Multiplication!

[systwo]

Hello everyone!

I've been looking into some 16 bit multiplication but I've come across with few problems. I could not understand much of the bitwise based multiplication and I'm guessing I need to do something like them in order to perform math with a 16 bit answer. Is there anyone who may be able to enlighten me?


Thanks!

[ralphdspam]

There are a bunch of routines on WikiTI.

http://wikiti.brandonw.net/index.php?title=Z80_Routines:Math:Multiplication

I'm not really sure what you're asking for, can you please elaborate?

[jacobly]

An example may help:

         11001100 = a
       × 10010110 = b
       ----------
         00000000
        11001100
       11001100
      00000000
     11001100
    00000000
   00000000
+ 00000000
-----------------
  111011110001000

So as you can see, in binary, for each bit you add either 0 or a (shifted by some amount), depending on the corresponding bit in b.
The way this is usually done is:
    1. shift the running total left one bit
    2. check the msb of b
    3. if set, add a to the running total
    4. shift b left one bit
    5. repeat steps 1-4 for each bit in b
    6. the answer is the current running total

[chickendude]

Thanks for writing that out, jacobly. z80 arithmetic has always been a bit confusing for me (and i'm not very good at math to boot).

[ZippyDee]

An example may help:

         11001100 = a
       × 10010110 = b
       ----------
         00000000
        11001100
       11001100
      00000000
     11001100
    00000000
   00000000
+ 00000000
-----------------
  111011110001000

So as you can see, in binary, for each bit you add either 0 or a (shifted by some amount), depending on the corresponding bit in b.
The way this is usually done is:
    1. shift the running total left one bit
    2. check the msb of b
    3. if set, add a to the running total
    4. shift b left one bit
    5. repeat steps 1-4 for each bit in b
    6. the answer is the current running total

I think there is a mistake in that written out example...Shouldn't the last iteration be adding 10010110, not 00000000? Also, shouldn't step 4 be "shift b right one bit"?

[Xeda112358]

Jacobly has the best idea that I have seen and it is how I think of it. It really is pretty much like how you learned to multiply in school, but multiplying by one or zero is super easy

[systwo]

Hmm... That never occurred to me. So its like reverse multiplication for me(I usually start on the right). Thank you so much for this! I have been thinking of how to do multiplication with just arithmetic on the a register and it drove me insane!

[ZippyDee]

Er...no, you should be starting on the right still...

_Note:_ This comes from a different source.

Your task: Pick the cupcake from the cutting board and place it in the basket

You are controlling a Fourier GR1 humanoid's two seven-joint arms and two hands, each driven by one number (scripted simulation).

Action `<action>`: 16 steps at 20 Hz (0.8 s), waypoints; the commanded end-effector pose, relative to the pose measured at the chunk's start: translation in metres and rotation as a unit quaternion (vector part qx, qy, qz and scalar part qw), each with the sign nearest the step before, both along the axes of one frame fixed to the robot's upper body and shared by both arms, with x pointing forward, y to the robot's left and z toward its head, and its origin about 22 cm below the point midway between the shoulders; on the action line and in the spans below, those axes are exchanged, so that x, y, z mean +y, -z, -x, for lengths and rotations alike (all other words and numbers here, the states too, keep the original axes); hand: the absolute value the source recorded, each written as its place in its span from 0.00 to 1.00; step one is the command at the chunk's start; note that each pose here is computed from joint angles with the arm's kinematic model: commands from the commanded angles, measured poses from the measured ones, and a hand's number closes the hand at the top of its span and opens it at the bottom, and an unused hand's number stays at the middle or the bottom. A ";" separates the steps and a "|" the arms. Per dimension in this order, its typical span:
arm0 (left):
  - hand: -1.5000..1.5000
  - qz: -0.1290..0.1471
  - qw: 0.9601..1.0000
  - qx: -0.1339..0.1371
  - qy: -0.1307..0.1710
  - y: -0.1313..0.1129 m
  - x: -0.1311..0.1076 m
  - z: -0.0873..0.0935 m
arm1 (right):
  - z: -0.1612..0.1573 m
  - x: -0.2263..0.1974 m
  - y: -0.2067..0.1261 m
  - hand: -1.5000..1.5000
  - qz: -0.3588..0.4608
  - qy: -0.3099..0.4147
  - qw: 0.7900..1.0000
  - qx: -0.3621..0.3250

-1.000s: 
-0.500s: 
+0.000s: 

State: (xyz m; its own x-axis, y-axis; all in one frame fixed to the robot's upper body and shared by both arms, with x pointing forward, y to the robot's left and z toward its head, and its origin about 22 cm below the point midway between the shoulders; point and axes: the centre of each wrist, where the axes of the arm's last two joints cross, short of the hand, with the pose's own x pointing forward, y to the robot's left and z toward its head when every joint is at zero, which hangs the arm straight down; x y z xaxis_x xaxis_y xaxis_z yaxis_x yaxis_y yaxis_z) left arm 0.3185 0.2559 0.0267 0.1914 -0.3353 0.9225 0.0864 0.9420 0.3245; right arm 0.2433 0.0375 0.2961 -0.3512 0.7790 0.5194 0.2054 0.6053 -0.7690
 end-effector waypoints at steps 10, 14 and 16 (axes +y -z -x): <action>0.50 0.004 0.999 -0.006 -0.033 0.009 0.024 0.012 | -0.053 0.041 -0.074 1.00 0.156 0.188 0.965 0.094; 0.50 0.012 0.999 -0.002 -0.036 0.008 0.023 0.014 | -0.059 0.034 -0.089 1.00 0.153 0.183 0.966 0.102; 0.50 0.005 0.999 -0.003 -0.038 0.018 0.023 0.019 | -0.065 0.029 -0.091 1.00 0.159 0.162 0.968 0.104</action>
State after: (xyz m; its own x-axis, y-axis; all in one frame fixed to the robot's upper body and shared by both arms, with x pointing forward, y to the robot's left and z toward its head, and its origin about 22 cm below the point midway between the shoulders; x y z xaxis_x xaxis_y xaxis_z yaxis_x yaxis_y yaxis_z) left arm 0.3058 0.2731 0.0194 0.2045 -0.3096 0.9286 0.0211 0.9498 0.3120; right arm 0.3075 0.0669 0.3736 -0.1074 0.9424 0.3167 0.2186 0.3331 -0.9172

I believe jacobly's post should have said:

         11001100 = a
       × 10010110 = b
       ----------
         00000000
        11001100
       11001100
      00000000
     11001100
    00000000
   00000000
+ 11001100
-----------------
  111011110001000

So as you can see, in binary, for each bit you add either 0 or a (shifted by some amount), depending on the corresponding bit in b.
The way this is usually done is:
    1. shift the running total left one bit
    2. check the lsb of b
    3. if set, add a to the running total
    4. shift b right one bit
    5. repeat steps 1-4 for each bit in b
    6. the answer is the current running total

[systwo]

Wouldn't step 2 be check the lsb then? Or is this an endian thing? Also wouldn't shifting the running total left result in the backwards answer? Sorry if these questions are simple, I'm still getting the hang of bitwise operations.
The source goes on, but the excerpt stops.